Let’s consider a customer record that contains Personally Identifiable Information (PII), such as an email address and a customer account number. Since this data is sensitive, our approach is to mask the username portion of the email address before storing it and encode the customer account number for added security.

When retrieving the data, the system will decode the account number to restore its original value. There are various reasons for encoding customer account numbers. Here are a few of those:

Most of the time, IDs are generated using an auto-increment key, so it is easy to know the growth of the system.
Also, knowing the IDs of two users makes it easy to determine which user was created in the system first.
Simply, when data is persisted in a third-party system, it makes sense to hide the actual internal IDs.
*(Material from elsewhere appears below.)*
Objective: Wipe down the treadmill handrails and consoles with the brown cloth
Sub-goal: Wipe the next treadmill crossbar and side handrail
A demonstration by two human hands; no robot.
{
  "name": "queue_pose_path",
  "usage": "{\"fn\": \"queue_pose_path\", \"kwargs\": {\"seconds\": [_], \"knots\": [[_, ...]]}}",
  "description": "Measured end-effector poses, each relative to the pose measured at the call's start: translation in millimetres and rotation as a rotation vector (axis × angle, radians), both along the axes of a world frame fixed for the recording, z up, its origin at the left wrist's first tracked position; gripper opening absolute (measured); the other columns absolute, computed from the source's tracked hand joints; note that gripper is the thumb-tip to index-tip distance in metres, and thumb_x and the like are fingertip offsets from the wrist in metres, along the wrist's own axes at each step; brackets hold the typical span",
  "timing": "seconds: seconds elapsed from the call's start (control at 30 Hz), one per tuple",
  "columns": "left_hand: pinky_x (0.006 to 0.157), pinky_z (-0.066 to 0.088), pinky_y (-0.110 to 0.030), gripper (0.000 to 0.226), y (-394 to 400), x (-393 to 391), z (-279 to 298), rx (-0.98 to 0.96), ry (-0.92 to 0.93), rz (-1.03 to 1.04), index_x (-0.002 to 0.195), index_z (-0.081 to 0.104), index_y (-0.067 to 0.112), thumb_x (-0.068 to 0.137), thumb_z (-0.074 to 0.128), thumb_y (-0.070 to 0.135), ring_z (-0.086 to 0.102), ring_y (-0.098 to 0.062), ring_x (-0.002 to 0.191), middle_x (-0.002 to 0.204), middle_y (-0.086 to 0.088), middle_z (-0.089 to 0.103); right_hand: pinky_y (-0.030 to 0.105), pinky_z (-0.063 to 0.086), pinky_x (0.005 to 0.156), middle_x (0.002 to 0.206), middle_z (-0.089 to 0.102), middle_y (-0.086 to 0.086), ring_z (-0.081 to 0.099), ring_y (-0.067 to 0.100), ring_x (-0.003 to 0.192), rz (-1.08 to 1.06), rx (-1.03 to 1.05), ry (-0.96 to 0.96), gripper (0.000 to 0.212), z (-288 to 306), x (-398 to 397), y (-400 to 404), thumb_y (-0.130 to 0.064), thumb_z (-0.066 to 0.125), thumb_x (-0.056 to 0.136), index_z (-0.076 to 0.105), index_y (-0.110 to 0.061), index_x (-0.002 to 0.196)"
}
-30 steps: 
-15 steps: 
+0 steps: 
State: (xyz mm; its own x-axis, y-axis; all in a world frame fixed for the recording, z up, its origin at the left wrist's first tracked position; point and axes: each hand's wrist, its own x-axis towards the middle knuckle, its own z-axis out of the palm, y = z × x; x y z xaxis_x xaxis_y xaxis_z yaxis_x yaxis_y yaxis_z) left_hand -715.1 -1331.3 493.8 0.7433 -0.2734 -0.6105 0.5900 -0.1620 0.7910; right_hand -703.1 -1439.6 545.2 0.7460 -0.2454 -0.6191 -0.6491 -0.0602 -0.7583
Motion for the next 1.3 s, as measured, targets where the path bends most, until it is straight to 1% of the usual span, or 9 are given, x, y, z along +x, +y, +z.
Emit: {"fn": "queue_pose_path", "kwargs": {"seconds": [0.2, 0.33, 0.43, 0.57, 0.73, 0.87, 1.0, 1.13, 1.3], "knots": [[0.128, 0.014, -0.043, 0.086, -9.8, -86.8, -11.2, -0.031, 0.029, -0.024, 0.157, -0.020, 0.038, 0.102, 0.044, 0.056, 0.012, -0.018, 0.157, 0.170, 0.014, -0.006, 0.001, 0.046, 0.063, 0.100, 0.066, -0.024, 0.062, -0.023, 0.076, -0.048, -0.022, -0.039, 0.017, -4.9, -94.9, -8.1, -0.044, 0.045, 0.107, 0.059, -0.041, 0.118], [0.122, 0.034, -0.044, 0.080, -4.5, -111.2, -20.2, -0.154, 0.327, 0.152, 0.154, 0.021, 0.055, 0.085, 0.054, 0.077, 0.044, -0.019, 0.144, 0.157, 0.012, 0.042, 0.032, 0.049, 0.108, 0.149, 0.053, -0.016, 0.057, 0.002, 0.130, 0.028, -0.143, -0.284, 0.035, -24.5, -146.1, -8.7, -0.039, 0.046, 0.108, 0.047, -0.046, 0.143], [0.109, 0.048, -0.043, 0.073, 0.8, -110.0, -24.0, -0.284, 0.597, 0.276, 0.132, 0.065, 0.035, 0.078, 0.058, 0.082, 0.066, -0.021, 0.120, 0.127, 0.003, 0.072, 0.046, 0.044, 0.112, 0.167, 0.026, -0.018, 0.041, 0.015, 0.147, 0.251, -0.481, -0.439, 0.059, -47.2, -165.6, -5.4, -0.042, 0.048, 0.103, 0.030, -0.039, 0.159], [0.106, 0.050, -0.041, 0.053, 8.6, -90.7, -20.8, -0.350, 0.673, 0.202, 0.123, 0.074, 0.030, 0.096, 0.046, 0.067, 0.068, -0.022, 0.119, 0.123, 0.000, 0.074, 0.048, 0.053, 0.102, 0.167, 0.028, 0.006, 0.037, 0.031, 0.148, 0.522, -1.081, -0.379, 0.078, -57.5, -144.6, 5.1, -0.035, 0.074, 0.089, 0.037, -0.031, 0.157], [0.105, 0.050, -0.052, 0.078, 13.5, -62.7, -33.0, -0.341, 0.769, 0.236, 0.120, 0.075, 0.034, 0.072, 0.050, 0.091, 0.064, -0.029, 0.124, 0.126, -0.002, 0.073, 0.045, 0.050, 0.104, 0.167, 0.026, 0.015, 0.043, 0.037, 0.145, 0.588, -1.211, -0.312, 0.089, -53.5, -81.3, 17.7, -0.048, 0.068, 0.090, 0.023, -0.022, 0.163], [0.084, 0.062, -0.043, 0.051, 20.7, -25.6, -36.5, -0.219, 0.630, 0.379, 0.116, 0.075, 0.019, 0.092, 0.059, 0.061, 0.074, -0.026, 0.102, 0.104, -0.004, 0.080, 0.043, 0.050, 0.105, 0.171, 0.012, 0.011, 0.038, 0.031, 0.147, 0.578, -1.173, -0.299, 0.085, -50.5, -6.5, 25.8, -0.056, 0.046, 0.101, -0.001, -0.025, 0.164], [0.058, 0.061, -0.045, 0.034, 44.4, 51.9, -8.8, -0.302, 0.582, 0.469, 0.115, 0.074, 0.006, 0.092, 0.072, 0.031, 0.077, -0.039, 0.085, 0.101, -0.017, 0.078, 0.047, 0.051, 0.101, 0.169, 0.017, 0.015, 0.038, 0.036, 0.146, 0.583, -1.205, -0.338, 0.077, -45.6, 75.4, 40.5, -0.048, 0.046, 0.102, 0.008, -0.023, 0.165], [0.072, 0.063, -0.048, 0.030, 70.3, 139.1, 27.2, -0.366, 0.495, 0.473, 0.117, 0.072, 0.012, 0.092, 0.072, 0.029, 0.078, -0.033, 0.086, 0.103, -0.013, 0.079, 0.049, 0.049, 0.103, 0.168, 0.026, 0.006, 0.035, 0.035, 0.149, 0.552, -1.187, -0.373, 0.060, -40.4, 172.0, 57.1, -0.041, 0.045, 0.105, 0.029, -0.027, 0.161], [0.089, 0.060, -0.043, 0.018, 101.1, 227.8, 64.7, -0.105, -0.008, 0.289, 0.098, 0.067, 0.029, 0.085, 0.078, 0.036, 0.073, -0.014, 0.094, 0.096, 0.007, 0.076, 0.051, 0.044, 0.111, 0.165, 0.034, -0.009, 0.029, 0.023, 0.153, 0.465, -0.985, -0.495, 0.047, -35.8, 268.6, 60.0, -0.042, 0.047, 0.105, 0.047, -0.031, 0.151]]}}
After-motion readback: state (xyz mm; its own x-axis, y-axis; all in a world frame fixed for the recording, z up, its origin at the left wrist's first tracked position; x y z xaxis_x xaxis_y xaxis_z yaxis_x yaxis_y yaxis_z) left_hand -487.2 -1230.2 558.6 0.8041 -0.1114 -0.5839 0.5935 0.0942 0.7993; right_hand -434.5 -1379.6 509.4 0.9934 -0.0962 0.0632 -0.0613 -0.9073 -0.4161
The Algorithm for Obfuscating Account Id

To obfuscate or lightly encode an account number (or any numeric field), we’ll use a neat little trick called the modular multiplicative inverse.

The Idea

We want to take a number, transform it in a reversible way, and get it back later — kind of like scrambling and unscrambling.

Let’s say the field we want to encode can have values from 0 to 255.

Step-by-Step

Pick a modulus M, which should be one more than the maximum value the field can hold.
In this case, since the max is 255, we choose M = 256.
Pick a number P that’s coprime with M (i.e., they share no common factors except 1).
Let’s go with P = 9.
Now, find the modular inverse of P - a number Q such that P × Q ≡ 1 (mod M).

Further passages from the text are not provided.